• [TASK DETAILS]:
Take every line containing "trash" out of the records.

Segment Open

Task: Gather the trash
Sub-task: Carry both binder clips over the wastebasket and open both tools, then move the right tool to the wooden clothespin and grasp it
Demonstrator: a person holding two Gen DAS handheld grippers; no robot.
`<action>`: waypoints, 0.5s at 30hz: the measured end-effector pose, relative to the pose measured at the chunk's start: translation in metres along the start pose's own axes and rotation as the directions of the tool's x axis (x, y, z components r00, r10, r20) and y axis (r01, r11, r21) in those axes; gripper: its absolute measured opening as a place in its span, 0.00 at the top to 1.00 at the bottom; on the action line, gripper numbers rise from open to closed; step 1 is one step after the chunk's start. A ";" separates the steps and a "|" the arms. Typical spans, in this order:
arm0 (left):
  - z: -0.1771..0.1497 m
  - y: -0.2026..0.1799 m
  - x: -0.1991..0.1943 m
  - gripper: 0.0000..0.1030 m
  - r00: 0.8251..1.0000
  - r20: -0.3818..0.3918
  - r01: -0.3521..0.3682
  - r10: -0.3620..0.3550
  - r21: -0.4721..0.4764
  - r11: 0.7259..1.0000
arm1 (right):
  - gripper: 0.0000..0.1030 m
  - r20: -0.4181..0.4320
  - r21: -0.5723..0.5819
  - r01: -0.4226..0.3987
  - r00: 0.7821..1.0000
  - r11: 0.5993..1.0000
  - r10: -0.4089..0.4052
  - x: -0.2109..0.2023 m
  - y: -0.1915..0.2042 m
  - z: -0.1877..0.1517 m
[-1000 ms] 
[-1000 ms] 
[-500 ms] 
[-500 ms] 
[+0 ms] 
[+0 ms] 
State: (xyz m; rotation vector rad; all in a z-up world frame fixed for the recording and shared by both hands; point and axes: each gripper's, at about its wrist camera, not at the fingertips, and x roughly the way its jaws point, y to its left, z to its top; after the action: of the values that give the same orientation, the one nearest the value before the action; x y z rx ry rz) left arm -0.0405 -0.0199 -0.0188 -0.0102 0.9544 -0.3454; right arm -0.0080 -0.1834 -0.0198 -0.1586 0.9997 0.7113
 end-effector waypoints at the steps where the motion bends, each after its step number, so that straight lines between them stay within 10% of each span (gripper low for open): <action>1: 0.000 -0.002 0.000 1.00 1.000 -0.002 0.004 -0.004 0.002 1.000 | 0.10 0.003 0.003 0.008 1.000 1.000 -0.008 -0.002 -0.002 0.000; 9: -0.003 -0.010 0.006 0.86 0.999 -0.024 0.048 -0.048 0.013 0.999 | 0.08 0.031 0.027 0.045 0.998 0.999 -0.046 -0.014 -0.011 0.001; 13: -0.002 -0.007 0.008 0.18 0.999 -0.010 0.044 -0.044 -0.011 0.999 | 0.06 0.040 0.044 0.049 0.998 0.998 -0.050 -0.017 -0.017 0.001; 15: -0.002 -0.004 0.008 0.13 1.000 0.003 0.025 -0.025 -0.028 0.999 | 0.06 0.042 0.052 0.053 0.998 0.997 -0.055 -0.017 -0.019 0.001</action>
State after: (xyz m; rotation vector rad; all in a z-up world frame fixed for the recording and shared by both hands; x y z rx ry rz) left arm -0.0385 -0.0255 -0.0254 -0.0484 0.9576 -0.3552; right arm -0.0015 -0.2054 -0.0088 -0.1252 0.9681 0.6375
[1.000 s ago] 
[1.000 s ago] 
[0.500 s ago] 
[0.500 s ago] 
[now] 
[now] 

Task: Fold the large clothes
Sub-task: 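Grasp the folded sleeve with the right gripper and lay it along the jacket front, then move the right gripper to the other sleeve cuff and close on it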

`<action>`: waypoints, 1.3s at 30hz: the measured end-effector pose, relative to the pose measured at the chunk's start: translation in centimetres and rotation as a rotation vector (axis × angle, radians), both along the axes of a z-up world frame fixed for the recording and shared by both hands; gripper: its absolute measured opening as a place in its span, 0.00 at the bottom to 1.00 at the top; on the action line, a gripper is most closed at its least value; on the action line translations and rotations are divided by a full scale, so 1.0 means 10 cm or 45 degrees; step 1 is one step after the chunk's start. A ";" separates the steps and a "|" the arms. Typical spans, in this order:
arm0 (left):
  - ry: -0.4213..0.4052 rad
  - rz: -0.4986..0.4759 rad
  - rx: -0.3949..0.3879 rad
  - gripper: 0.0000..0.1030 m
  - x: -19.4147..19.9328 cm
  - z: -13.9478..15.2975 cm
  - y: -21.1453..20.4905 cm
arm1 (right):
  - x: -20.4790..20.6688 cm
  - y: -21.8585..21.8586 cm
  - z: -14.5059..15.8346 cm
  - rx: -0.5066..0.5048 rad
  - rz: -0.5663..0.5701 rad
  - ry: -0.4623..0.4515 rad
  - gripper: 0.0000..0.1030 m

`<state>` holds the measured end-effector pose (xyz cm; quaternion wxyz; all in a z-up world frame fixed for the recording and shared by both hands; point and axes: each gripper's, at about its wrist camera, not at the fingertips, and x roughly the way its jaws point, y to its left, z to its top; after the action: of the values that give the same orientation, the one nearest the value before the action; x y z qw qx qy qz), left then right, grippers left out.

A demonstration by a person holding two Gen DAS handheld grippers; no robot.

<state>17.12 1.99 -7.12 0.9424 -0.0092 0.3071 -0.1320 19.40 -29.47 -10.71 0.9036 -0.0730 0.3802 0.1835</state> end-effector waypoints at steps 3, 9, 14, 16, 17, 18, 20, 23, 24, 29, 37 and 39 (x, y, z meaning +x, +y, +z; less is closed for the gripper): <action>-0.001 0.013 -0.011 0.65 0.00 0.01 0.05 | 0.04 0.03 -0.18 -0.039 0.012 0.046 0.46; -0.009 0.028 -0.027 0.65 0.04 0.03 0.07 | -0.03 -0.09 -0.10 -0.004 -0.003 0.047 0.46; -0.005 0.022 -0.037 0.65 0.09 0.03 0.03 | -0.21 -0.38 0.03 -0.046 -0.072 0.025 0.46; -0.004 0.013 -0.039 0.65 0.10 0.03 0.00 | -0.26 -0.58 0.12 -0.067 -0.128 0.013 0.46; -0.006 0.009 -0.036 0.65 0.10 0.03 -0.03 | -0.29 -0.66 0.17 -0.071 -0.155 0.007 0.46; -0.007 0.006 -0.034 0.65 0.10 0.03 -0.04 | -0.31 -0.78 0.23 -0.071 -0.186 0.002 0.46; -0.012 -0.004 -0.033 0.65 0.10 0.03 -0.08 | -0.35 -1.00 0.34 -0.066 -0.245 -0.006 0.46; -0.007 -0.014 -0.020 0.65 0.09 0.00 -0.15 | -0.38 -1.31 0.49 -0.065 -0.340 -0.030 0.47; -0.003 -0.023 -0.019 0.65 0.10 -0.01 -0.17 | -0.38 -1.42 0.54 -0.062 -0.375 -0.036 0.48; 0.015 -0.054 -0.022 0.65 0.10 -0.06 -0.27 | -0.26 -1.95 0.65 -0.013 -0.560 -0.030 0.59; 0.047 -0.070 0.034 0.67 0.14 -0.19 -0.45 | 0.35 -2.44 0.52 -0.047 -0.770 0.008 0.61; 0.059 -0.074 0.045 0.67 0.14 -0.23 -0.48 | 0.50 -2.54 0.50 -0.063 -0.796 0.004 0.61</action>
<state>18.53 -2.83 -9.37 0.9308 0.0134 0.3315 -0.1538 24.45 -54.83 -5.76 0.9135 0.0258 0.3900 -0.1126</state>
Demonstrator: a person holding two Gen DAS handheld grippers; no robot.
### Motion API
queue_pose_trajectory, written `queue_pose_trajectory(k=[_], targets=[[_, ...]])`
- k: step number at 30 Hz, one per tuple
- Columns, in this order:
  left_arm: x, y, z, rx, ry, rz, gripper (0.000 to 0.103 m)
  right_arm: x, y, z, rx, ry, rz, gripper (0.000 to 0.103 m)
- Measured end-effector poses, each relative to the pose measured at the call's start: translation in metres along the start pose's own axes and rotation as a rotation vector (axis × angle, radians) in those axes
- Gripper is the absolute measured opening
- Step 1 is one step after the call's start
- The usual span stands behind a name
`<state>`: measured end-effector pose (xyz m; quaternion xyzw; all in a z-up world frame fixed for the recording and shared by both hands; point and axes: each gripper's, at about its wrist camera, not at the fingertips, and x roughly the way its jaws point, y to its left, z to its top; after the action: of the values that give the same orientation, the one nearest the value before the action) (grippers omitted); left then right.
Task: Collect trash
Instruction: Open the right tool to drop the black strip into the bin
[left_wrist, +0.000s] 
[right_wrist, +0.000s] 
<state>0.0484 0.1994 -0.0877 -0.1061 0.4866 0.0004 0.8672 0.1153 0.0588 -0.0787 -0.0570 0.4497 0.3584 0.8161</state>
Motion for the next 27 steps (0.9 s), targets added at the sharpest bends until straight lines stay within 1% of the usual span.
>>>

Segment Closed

• [ANSWER]:
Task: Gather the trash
Task: Collect trash

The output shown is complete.